What you are asked to do> Quote the entries word for word. Omit the pictures.

Extracted records>
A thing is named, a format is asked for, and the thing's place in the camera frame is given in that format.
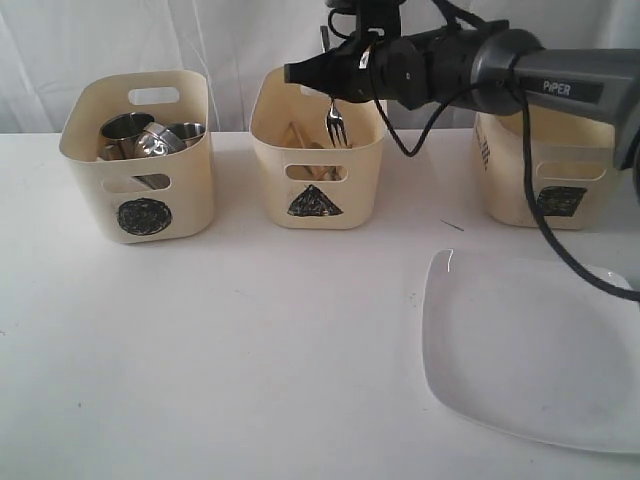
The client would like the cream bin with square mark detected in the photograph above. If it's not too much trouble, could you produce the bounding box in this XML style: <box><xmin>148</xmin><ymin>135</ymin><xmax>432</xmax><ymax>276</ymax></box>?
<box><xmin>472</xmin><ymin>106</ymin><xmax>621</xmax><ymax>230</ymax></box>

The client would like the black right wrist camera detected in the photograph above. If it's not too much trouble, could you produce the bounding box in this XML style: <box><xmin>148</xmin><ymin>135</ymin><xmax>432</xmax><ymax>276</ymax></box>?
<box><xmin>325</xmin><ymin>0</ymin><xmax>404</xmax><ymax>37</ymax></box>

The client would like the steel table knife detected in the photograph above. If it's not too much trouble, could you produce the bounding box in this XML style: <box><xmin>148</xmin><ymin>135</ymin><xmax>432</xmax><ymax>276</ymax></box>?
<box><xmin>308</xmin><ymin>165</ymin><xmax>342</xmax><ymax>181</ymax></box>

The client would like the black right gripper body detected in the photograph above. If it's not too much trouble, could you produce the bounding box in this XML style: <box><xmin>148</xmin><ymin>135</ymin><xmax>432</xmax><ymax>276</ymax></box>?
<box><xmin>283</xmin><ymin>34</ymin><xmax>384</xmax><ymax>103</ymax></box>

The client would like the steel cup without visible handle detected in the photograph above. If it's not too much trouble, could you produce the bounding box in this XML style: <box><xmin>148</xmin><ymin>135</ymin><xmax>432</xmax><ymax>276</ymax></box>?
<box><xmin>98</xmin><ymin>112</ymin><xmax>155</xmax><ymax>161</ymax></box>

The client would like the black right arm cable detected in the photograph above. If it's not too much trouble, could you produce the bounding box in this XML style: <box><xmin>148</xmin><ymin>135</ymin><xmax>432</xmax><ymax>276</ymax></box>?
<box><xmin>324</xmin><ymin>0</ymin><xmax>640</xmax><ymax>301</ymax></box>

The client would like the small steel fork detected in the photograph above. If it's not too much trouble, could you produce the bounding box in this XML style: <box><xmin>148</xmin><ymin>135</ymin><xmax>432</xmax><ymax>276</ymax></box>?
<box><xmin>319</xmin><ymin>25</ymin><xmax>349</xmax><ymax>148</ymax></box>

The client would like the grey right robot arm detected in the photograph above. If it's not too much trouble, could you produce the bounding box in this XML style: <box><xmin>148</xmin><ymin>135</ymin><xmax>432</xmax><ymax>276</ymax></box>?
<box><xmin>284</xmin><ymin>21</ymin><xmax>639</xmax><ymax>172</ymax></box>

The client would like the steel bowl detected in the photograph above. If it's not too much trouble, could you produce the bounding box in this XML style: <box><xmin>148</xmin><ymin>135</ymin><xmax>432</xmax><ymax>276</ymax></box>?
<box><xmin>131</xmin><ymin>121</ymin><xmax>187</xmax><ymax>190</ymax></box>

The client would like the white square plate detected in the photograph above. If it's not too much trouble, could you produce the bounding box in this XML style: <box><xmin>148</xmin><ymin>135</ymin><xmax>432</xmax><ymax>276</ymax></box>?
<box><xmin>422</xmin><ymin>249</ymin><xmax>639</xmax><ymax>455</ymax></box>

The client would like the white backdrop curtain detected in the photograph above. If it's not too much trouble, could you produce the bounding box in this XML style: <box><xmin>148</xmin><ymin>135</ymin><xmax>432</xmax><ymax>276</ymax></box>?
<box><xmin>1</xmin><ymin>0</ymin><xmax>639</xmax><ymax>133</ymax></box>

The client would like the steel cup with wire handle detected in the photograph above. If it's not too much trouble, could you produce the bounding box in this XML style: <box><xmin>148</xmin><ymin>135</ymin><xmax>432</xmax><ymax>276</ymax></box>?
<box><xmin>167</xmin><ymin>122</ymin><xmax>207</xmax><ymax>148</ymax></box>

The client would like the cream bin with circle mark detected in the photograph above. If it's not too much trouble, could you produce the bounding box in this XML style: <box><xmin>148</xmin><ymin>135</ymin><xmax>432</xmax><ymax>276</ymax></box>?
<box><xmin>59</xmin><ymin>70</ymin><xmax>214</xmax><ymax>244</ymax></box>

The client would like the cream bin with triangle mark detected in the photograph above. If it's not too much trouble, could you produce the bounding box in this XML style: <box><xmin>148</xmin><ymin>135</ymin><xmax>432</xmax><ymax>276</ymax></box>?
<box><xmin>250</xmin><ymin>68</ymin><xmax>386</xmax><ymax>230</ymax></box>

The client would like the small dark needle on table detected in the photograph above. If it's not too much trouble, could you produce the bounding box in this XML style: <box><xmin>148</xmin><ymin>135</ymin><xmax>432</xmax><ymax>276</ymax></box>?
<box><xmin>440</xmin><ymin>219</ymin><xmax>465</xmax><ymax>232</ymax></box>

Result of the exercise>
A thing is named, a format is asked for, and the thing's place in the camera frame is given in that format.
The client would like the cream bin with square mark detected in the photograph above. If it's not too much trouble, could you produce the bounding box in this XML style: <box><xmin>148</xmin><ymin>135</ymin><xmax>432</xmax><ymax>276</ymax></box>?
<box><xmin>472</xmin><ymin>106</ymin><xmax>621</xmax><ymax>230</ymax></box>

The client would like the black right wrist camera detected in the photograph above. If it's not too much trouble, could you produce the bounding box in this XML style: <box><xmin>148</xmin><ymin>135</ymin><xmax>432</xmax><ymax>276</ymax></box>?
<box><xmin>325</xmin><ymin>0</ymin><xmax>404</xmax><ymax>37</ymax></box>

The client would like the steel table knife detected in the photograph above. If it's not too much trouble, could you produce the bounding box in this XML style: <box><xmin>148</xmin><ymin>135</ymin><xmax>432</xmax><ymax>276</ymax></box>?
<box><xmin>308</xmin><ymin>165</ymin><xmax>342</xmax><ymax>181</ymax></box>

The client would like the black right gripper body detected in the photograph above. If it's not too much trouble, could you produce the bounding box in this XML style: <box><xmin>148</xmin><ymin>135</ymin><xmax>432</xmax><ymax>276</ymax></box>?
<box><xmin>283</xmin><ymin>34</ymin><xmax>384</xmax><ymax>103</ymax></box>

The client would like the steel cup without visible handle detected in the photograph above. If it's not too much trouble, could you produce the bounding box in this XML style: <box><xmin>148</xmin><ymin>135</ymin><xmax>432</xmax><ymax>276</ymax></box>?
<box><xmin>98</xmin><ymin>112</ymin><xmax>155</xmax><ymax>161</ymax></box>

The client would like the black right arm cable detected in the photograph above. If it's not too much trouble, could you produce the bounding box in this XML style: <box><xmin>148</xmin><ymin>135</ymin><xmax>432</xmax><ymax>276</ymax></box>?
<box><xmin>324</xmin><ymin>0</ymin><xmax>640</xmax><ymax>301</ymax></box>

The client would like the small steel fork detected in the photograph above. If it's not too much trouble, could you produce the bounding box in this XML style: <box><xmin>148</xmin><ymin>135</ymin><xmax>432</xmax><ymax>276</ymax></box>?
<box><xmin>319</xmin><ymin>25</ymin><xmax>349</xmax><ymax>148</ymax></box>

The client would like the grey right robot arm detected in the photograph above. If it's not too much trouble, could you produce the bounding box in this XML style: <box><xmin>148</xmin><ymin>135</ymin><xmax>432</xmax><ymax>276</ymax></box>?
<box><xmin>284</xmin><ymin>21</ymin><xmax>639</xmax><ymax>172</ymax></box>

The client would like the steel bowl detected in the photograph above. If it's not too much trouble, could you produce the bounding box in this XML style: <box><xmin>148</xmin><ymin>135</ymin><xmax>432</xmax><ymax>276</ymax></box>?
<box><xmin>131</xmin><ymin>121</ymin><xmax>187</xmax><ymax>190</ymax></box>

The client would like the white square plate detected in the photograph above. If it's not too much trouble, could you produce the bounding box in this XML style: <box><xmin>148</xmin><ymin>135</ymin><xmax>432</xmax><ymax>276</ymax></box>?
<box><xmin>422</xmin><ymin>249</ymin><xmax>639</xmax><ymax>455</ymax></box>

The client would like the white backdrop curtain detected in the photograph above. If it's not too much trouble, could you produce the bounding box in this XML style: <box><xmin>148</xmin><ymin>135</ymin><xmax>432</xmax><ymax>276</ymax></box>?
<box><xmin>1</xmin><ymin>0</ymin><xmax>639</xmax><ymax>133</ymax></box>

The client would like the steel cup with wire handle detected in the photograph above. If it's not too much trouble, could you produce the bounding box in this XML style: <box><xmin>148</xmin><ymin>135</ymin><xmax>432</xmax><ymax>276</ymax></box>?
<box><xmin>167</xmin><ymin>122</ymin><xmax>207</xmax><ymax>148</ymax></box>

The client would like the cream bin with circle mark detected in the photograph above. If it's not too much trouble, could you produce the bounding box in this XML style: <box><xmin>148</xmin><ymin>135</ymin><xmax>432</xmax><ymax>276</ymax></box>?
<box><xmin>59</xmin><ymin>70</ymin><xmax>214</xmax><ymax>244</ymax></box>

The client would like the cream bin with triangle mark detected in the photograph above. If it's not too much trouble, could you produce the bounding box in this XML style: <box><xmin>148</xmin><ymin>135</ymin><xmax>432</xmax><ymax>276</ymax></box>?
<box><xmin>250</xmin><ymin>68</ymin><xmax>386</xmax><ymax>230</ymax></box>

The client would like the small dark needle on table detected in the photograph above. If it's not too much trouble, could you produce the bounding box in this XML style: <box><xmin>148</xmin><ymin>135</ymin><xmax>432</xmax><ymax>276</ymax></box>?
<box><xmin>440</xmin><ymin>219</ymin><xmax>465</xmax><ymax>232</ymax></box>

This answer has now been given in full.